Al Mann la Concordia nell'atrio come simbolo di Pace

Il Mann (Museo archeologico nazionale) di Napoli ha installato all’ingresso la statua della Concordia Augusta. Un gesto simbolico ma particolarmente importante, soprattutto in questo preciso momento storico-sociale.
La decisione è stata presa dal Direttore del Mann Paolo Giulierini, «Per accompagnare questa nuova e drammatica giornata di negoziati e guerra fra Russia e Ucraina».

Figura appartenente al periodo romano, simboleggiava l’armonia e la pace; ecco perchè ora più che mai, assume una funzione ancora più importante.

La Statua della Concordia era rappresentata come una matrona in posizione seduta con n mano un ramo d’ulivo e una Cornucopia.
In epoca imperiale fu istituito il culto della Concordia Augusta, istituzione molto importante per la dinastia regnante. La statua di Pompei fu rinvenuta nel Tempio del Genius Augusti, adiacente all’edificio di Eumachia. Esso fu fatto costruire dalla sacerdotessa di Venere appartenente ad una ricchissima famiglia pompeiana, per il culto dell’imperatore.
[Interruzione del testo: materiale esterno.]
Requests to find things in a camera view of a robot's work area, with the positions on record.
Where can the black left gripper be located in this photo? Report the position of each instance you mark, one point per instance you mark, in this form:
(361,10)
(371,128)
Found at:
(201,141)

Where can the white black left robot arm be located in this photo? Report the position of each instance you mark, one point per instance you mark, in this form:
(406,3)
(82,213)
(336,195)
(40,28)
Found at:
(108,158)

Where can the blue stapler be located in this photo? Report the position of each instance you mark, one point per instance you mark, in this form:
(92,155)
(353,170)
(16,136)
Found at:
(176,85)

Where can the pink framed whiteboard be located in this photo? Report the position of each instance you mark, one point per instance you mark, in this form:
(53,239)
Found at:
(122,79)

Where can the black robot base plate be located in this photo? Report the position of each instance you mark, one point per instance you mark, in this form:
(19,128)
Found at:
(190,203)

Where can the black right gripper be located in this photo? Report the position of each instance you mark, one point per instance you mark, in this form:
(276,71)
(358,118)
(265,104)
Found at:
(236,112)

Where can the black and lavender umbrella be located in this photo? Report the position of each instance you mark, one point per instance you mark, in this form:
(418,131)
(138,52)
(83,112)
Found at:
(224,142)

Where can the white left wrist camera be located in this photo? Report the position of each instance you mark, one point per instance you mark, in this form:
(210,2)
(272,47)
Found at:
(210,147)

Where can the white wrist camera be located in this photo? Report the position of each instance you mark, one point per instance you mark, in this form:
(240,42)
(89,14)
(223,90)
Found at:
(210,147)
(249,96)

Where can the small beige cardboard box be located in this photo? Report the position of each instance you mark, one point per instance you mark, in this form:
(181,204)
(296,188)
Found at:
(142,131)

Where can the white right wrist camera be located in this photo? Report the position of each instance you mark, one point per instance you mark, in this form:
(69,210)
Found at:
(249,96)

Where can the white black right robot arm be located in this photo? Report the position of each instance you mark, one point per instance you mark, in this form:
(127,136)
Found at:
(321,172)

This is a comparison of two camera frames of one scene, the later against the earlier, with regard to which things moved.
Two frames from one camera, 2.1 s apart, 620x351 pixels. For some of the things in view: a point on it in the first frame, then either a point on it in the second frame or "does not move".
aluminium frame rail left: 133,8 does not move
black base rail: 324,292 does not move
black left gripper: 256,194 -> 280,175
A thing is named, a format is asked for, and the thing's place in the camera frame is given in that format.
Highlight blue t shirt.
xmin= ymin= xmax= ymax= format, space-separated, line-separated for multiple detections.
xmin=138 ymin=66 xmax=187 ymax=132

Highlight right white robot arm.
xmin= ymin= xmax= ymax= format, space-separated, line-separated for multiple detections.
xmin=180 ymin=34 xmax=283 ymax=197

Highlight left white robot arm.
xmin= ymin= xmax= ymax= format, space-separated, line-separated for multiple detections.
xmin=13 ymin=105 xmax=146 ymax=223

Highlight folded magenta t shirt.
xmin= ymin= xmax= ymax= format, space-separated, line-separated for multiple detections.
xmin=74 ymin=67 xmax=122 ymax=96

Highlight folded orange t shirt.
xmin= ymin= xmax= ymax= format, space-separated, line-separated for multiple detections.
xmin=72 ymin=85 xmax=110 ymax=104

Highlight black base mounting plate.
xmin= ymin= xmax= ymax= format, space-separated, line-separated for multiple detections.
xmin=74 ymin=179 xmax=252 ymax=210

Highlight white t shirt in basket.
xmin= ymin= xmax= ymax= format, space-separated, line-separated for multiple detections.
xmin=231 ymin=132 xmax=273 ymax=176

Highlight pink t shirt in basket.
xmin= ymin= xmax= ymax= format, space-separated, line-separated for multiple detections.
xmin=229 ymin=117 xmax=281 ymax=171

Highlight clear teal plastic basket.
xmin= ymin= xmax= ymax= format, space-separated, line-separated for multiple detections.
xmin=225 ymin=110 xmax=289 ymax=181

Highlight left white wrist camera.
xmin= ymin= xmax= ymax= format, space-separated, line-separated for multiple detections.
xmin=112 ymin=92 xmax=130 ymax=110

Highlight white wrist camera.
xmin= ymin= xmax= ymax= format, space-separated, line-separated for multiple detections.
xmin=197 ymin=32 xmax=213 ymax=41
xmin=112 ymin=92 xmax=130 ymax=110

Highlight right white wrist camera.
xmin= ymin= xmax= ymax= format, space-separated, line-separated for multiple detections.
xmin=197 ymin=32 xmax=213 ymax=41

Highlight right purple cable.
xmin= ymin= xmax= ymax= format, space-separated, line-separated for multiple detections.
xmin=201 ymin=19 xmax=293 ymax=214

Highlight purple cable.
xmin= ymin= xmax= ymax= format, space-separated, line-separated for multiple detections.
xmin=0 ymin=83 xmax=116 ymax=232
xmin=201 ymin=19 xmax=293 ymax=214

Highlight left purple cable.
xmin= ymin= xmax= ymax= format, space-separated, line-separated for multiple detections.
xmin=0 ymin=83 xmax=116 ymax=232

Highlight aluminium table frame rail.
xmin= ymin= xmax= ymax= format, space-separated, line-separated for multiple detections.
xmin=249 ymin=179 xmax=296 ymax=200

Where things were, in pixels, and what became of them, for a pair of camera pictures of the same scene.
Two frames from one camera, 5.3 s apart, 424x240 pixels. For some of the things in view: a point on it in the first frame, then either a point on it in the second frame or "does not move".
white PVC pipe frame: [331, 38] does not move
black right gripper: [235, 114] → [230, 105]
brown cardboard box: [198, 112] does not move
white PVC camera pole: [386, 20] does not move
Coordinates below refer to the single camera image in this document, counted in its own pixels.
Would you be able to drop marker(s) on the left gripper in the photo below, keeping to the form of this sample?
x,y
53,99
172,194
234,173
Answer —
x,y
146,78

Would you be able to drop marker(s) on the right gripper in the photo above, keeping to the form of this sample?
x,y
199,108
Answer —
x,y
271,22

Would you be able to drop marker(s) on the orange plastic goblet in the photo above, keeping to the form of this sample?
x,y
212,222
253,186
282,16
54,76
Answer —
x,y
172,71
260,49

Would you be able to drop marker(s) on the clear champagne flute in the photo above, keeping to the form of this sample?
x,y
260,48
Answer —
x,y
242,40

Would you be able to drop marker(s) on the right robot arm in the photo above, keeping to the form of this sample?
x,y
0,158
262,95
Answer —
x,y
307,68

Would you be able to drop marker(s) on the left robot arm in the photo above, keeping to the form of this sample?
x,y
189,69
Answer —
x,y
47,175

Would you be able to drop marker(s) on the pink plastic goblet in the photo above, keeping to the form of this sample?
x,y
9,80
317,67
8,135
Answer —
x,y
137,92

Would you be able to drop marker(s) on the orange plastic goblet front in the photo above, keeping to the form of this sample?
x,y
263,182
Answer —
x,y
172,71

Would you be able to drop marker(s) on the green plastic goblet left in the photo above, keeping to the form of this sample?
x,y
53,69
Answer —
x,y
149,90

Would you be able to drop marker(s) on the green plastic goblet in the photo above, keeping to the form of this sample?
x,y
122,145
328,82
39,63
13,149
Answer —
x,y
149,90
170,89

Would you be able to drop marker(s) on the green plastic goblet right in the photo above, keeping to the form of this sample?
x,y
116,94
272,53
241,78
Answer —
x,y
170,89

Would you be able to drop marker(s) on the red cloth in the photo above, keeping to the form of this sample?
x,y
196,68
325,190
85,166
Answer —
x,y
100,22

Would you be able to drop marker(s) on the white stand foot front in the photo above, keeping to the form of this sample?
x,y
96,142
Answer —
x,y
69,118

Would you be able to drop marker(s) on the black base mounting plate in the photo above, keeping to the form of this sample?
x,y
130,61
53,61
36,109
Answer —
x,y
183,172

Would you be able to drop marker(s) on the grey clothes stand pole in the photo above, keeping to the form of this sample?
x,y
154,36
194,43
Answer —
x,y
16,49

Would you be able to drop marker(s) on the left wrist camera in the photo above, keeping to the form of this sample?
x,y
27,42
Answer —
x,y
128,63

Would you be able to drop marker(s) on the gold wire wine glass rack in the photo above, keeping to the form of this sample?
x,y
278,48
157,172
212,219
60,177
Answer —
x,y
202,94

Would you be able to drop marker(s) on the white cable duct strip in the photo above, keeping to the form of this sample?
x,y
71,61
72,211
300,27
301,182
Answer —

Ricordiamo che in epoca romana, concetti astratti come la Pace, la Salute e la Concordia, venivano rappresentati con figure femminili, alle quali venivano associati determinati elementi o attributi.
Tra le divinità, la Concordia era una figura molto importante e divenne col tempo sinonimo di pace ed equilibrio, protettrice dell’unità dello Stato.
Il primo tempio della Concordia risale al IV secolo a.C. e la sua costruzione ebbe inizio nel 367 a.C. da Lucio Furio Camillo. Il tempio nacque proprio per onorare l’armonia e dunque la pace, ritrovata dai cittadini romani dopo i disordini tra Patrizi e Plebei a seguito dell’approvazione delle Leggi Licine Sestie.

Metafora della pace che in questi giorni a gran voce s’invoca, sperando che il conflitto tra Russia e Ucraina possa finire, la statua della Concordia Augusta assume una funzione molto importante.

La celebre scultura in marmo, solitamente esposta dall’edificio di Eumachia, Pompei, I sec. d. C., venne realizzata per celebrare la pace e la stabilità, che si candidavano a essere valori guida del principato augusteo dopo un periodo doloroso di guerre civili.
Lo spostamento della statua della Concordia Augusta nell’atrio del Museo Archeologico di Napoli, veicola un messaggio che scolpito nella pietra, ancora oggi invoca la pace.